I understand that we can use RBF Protocol to replace a transaction with higher fees to get the transaction confirmed faster. However, is it possible to use RBF to change the value of the transaction, or to set it to zero (in case of cancellation)?

2 Answers 2


However, is it possible to use RBF to change the value of the transaction or zero value (in case of cancellation)?

Yes, there is no restriction on transactions only changing the fee. In fact, that's not possible in general, as increasing the fee implies at least one of:

  • Adding an additional input
  • Reducing or removing an output

The former may not be possible (e.g. if a wallet already has all its inputs in flight), and the latter typically involves reducing the amount sent as change back to the sender. Since the protocol has (intentionally) no way of knowing which output is change, the latter is inherently in conflict with a hypothetical "only fee changes allowed in RBF" policy.

So, RBF can be used for any transaction replacement whatsoever. Typical usage is just fee bumping (where non-change outputs remain the same), but the protocol has no way of enforcing this, and thus RBF recipients need to be aware that unconfirmed transactions may be replaced with another that doesn't pay the same people at all. In fact, this is true in general, as unconfirmed funds in Bitcoin are generally not secure - RBF or not.

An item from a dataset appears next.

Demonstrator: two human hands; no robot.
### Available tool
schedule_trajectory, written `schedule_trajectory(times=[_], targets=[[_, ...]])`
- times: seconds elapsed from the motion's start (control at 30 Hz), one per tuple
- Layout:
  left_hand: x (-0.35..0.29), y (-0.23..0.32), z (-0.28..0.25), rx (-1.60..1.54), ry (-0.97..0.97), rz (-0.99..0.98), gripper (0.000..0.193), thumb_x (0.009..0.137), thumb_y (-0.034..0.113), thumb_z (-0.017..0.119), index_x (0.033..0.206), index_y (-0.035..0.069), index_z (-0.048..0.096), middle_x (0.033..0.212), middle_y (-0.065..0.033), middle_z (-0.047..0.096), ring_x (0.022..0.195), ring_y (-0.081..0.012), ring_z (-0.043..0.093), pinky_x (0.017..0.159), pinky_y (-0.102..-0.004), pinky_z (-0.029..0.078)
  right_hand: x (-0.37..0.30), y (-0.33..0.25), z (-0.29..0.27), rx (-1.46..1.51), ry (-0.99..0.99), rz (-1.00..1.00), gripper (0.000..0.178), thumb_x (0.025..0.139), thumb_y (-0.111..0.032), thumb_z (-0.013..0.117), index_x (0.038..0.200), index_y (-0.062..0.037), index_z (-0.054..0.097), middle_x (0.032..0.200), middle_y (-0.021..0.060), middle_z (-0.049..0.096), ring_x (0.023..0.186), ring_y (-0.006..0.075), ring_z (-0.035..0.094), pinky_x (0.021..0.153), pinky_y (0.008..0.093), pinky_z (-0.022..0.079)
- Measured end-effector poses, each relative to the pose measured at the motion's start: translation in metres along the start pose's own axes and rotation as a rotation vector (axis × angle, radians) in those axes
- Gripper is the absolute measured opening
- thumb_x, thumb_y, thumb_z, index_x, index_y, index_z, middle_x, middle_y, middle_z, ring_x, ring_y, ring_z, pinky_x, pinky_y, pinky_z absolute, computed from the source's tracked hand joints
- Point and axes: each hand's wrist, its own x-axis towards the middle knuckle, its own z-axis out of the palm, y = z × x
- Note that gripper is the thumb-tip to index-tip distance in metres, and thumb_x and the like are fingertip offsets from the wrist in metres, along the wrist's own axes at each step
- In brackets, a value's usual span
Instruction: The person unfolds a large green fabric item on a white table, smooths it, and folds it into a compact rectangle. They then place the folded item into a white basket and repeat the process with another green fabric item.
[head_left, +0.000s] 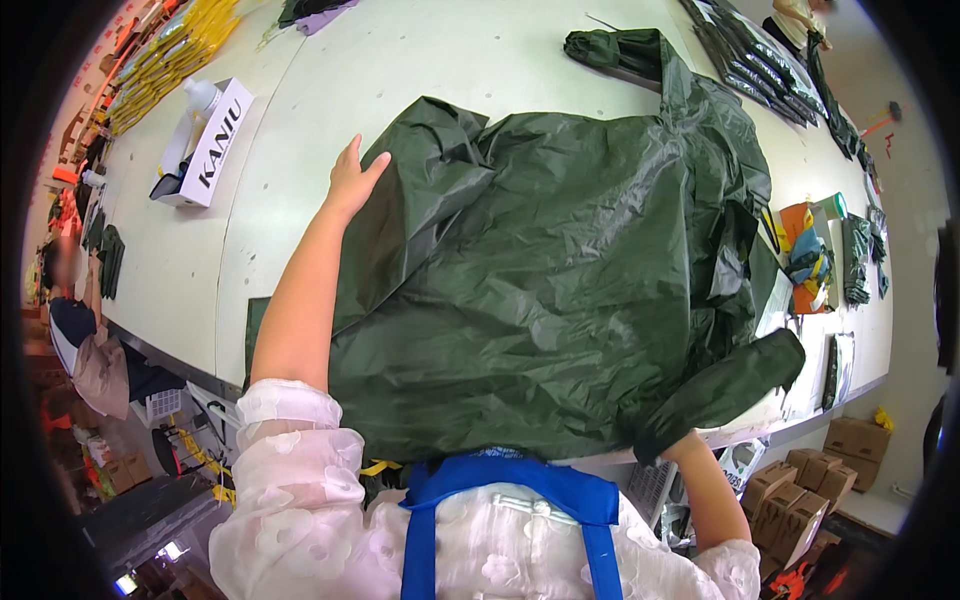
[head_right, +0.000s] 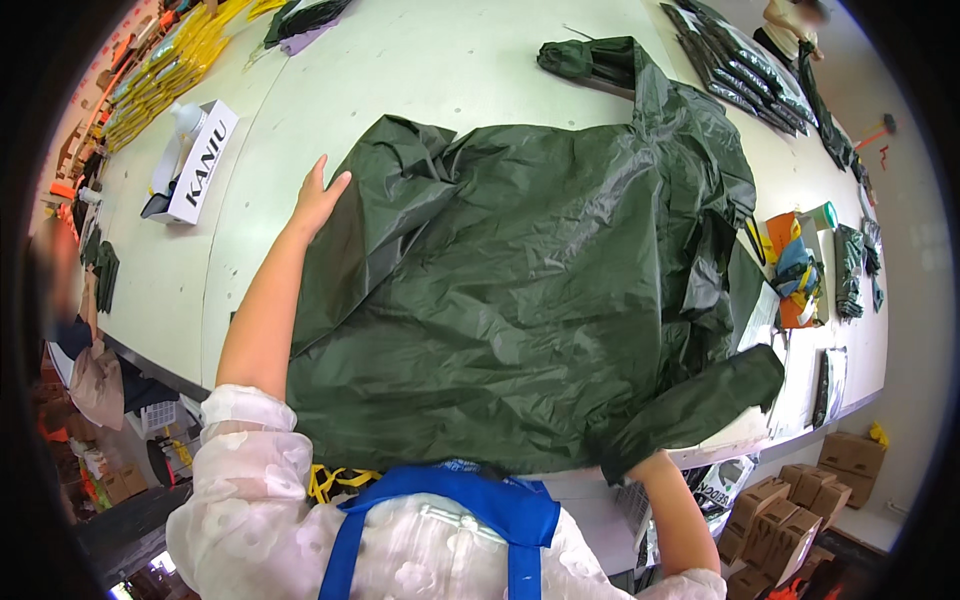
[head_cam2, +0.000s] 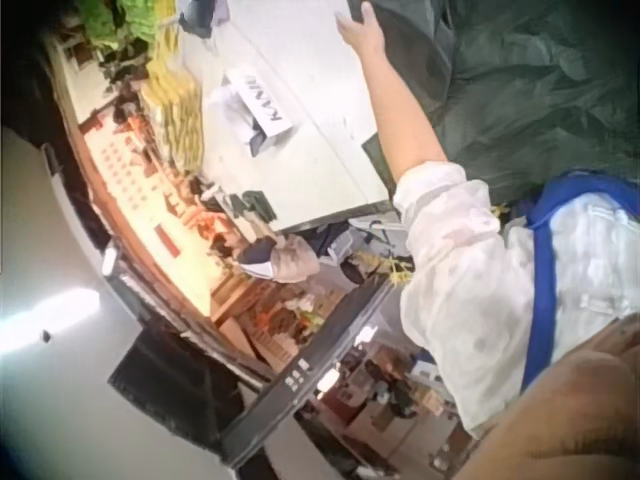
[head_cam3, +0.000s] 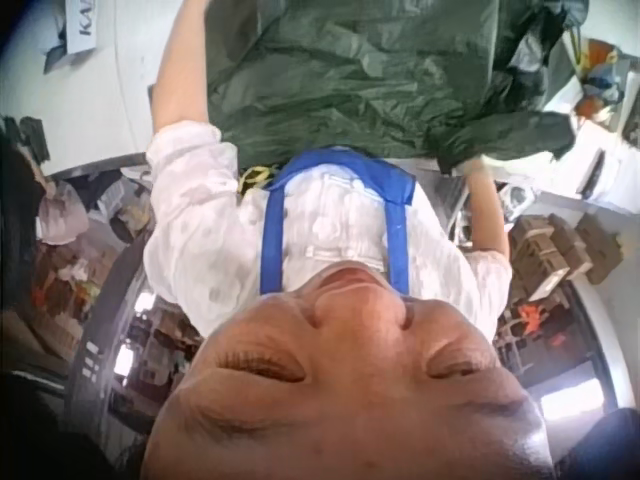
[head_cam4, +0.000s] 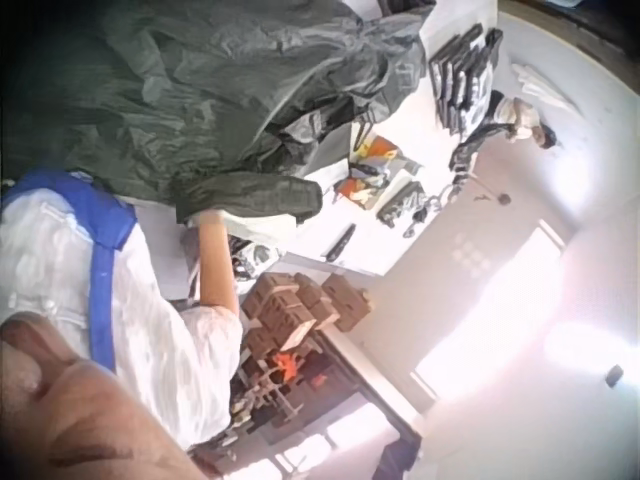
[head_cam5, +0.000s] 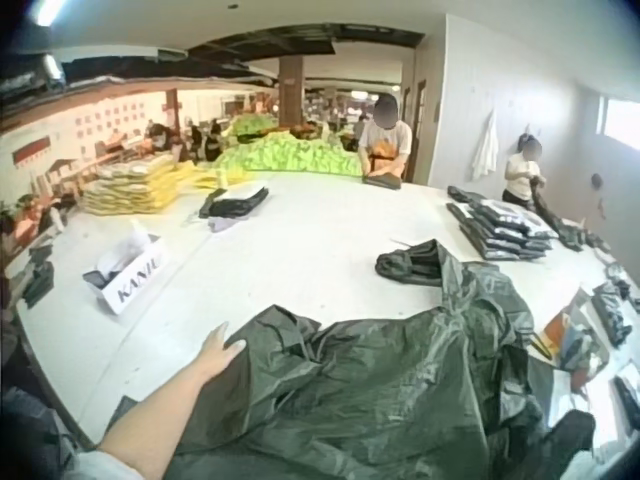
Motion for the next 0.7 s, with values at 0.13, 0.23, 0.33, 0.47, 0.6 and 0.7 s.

Bitcoin Optech defines RBF as:

Replace-By-Fee (RBF) is a node policy that allows an unconfirmed transaction in a mempool to be replaced with a different transaction that spends at least one of the same inputs and which pays a higher transaction fee.

It is generally assumed that the destination (address) and the funds being sent are the same for both the original transaction and the replacement transaction. The problem with changing the destination and/or the funds being sent is that there is no guarantee that this replacement transaction will make it into the blockchain first before the original transaction. You can try to get the replacement transaction into the blockchain first and the quicker you broadcast it and the higher the fee the better. But if the original transaction is being propagated across the network there is no way to stop it from getting into the blockchain if it is paying a sufficient fee rate. Hence RBF focuses on merely bumping the fee. With this use case if the original transaction gets into the blockchain before the replacement this is actually beneficial to the sender as they end up paying less fee than the fee in the replacement transaction.

If you think you might want to change the destination or the funds sent at a later time it is better to delay broadcasting the transaction until you are sure what you want to send.